= Aim of the task =
Give the number of lines in the data below where the word "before" appears, and nothing besides.
━━ Supplied records ━━
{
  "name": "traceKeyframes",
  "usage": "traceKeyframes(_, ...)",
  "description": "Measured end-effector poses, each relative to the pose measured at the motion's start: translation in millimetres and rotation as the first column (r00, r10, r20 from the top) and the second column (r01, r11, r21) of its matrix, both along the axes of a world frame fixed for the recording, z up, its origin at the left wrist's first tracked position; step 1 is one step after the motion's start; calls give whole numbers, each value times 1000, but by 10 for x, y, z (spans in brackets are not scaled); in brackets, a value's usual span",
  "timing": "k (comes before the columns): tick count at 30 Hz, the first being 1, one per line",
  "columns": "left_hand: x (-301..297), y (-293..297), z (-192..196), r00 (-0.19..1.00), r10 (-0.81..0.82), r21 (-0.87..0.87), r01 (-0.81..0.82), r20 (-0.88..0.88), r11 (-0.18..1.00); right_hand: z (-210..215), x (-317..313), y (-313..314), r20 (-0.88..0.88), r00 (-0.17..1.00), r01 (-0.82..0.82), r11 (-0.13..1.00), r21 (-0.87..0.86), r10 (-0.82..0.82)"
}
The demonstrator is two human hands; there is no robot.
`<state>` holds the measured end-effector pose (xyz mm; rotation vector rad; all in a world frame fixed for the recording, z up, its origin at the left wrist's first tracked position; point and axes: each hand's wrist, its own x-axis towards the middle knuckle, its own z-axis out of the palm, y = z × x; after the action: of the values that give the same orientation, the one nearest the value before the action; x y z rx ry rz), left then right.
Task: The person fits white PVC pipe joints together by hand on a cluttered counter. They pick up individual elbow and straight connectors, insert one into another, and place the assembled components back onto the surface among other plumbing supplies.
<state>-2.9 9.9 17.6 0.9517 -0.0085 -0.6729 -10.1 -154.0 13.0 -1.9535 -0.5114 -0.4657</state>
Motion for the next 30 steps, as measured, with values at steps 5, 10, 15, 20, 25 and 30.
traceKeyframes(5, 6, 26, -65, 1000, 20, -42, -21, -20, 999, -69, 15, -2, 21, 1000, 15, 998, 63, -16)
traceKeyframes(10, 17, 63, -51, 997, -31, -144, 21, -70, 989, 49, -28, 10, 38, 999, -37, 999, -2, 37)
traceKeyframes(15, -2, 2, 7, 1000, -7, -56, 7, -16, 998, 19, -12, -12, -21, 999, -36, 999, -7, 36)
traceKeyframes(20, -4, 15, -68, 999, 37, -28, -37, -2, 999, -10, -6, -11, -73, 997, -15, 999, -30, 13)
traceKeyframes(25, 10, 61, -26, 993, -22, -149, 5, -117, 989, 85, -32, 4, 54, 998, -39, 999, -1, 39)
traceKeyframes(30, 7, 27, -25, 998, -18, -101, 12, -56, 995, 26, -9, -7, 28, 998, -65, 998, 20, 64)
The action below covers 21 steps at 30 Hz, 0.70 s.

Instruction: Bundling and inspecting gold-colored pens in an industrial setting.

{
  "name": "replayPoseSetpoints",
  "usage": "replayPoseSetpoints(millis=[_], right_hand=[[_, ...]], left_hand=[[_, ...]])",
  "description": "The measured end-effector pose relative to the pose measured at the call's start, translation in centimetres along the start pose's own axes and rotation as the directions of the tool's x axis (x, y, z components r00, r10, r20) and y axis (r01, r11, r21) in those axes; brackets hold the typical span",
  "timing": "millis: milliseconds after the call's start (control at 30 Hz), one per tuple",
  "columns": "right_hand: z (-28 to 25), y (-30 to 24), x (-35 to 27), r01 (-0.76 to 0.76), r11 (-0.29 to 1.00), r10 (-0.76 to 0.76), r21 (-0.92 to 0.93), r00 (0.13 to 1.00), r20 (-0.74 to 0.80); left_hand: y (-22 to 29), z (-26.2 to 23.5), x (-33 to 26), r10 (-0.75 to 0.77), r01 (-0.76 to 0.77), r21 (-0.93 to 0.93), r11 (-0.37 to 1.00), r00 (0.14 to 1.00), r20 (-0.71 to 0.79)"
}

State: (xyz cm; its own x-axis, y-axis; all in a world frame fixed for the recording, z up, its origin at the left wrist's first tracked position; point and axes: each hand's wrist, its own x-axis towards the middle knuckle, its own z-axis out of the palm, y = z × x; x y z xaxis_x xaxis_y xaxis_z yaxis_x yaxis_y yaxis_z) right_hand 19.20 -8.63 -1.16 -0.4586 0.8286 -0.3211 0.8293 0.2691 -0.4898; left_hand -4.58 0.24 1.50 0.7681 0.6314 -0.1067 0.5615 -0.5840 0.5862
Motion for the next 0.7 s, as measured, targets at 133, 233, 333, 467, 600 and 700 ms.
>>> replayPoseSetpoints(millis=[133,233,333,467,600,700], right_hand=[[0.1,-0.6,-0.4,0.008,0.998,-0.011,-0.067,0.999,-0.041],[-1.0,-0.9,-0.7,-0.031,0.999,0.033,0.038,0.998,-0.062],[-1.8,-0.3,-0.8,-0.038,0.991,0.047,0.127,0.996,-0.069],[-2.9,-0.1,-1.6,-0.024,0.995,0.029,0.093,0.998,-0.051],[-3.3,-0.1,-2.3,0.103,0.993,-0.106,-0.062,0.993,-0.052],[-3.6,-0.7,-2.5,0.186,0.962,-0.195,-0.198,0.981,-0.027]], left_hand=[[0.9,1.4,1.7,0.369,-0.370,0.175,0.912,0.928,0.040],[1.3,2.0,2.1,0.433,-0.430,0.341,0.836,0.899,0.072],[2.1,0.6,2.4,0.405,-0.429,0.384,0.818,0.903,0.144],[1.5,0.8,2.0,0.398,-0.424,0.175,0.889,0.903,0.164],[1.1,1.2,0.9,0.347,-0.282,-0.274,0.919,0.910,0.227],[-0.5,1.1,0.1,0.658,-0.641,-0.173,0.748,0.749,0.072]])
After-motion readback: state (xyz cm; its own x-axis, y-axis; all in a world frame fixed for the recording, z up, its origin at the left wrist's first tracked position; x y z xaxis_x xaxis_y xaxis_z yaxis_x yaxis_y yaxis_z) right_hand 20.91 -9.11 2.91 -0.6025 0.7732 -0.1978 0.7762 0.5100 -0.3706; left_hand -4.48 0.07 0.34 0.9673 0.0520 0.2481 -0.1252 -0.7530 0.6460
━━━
= Solution below =
2